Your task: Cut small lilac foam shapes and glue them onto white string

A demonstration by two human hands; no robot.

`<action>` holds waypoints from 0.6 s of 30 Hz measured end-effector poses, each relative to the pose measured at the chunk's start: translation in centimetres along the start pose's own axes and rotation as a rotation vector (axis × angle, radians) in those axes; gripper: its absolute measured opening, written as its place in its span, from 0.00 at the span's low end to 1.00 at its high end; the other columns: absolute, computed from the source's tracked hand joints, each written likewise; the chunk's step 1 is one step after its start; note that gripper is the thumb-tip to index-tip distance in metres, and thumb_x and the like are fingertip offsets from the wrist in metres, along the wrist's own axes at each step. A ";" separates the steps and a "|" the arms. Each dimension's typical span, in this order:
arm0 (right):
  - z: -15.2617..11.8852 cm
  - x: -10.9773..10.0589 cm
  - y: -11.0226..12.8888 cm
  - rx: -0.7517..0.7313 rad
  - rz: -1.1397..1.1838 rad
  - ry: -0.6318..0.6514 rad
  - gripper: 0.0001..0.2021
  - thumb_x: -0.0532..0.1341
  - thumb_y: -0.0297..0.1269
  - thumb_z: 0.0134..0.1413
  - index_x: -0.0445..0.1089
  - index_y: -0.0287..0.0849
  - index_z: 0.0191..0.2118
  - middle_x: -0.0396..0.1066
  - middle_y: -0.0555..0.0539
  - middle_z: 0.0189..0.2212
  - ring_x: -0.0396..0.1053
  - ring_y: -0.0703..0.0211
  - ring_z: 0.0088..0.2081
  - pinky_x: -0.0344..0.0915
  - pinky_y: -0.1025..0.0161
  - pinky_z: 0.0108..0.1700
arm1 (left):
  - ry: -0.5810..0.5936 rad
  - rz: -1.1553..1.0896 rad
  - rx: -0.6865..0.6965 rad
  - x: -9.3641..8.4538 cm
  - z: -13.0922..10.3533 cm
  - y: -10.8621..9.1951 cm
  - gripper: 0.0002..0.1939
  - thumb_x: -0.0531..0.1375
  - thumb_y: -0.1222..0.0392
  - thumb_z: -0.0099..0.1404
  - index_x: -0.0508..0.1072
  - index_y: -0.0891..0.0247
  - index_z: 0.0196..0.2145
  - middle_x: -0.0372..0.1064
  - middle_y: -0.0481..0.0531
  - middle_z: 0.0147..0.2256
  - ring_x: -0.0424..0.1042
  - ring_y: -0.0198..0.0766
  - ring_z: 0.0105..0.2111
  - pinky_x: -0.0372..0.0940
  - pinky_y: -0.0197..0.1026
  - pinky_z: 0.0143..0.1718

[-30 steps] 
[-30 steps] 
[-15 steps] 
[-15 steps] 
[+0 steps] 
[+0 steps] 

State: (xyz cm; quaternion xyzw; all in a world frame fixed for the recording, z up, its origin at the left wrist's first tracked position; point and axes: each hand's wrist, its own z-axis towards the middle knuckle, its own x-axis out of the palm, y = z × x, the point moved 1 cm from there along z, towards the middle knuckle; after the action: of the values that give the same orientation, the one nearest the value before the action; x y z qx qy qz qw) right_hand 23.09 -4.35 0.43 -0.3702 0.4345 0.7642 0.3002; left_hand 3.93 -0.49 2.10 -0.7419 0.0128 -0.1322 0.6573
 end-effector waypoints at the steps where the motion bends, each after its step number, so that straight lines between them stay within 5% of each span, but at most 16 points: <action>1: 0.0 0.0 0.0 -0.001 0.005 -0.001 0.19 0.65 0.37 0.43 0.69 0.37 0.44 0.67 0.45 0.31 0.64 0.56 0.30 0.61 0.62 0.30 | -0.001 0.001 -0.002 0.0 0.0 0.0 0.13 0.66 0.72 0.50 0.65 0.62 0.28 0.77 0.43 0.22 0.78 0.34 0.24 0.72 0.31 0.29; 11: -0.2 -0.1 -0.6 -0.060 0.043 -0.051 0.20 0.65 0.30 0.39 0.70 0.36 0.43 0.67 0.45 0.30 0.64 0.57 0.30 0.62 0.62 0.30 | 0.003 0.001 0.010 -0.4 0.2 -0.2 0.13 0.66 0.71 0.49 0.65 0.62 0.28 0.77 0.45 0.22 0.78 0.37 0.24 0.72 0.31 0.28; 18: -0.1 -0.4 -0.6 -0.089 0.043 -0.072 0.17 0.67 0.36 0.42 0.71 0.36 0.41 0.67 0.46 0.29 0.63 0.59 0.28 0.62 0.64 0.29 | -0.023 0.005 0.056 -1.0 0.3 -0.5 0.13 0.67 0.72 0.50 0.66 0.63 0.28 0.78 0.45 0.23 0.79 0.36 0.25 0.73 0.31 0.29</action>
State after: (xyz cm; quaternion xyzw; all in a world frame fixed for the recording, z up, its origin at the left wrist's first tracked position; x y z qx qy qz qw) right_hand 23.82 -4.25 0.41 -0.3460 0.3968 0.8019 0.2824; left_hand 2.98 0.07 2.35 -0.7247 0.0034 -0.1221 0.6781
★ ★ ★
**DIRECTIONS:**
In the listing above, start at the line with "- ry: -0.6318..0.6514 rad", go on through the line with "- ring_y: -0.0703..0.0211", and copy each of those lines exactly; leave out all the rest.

**SOLUTION TO THE PROBLEM:**
  - ry: -0.6318..0.6514 rad
  - gripper: 0.0001..0.2021
  - thumb_x: -0.0532..0.1341
  - thumb_y: -0.0297..0.1269
  - thumb_z: 0.0134..0.1413
  - index_x: -0.0445..0.1089
  - index_y: -0.0287..0.0849
  - index_z: 0.0191..0.2118
  - middle_x: -0.0396..0.1066
  - middle_y: -0.0555..0.0539
  - middle_z: 0.0189..0.2212
  - ring_x: -0.0396..0.1053
  - ring_y: -0.0703..0.0211

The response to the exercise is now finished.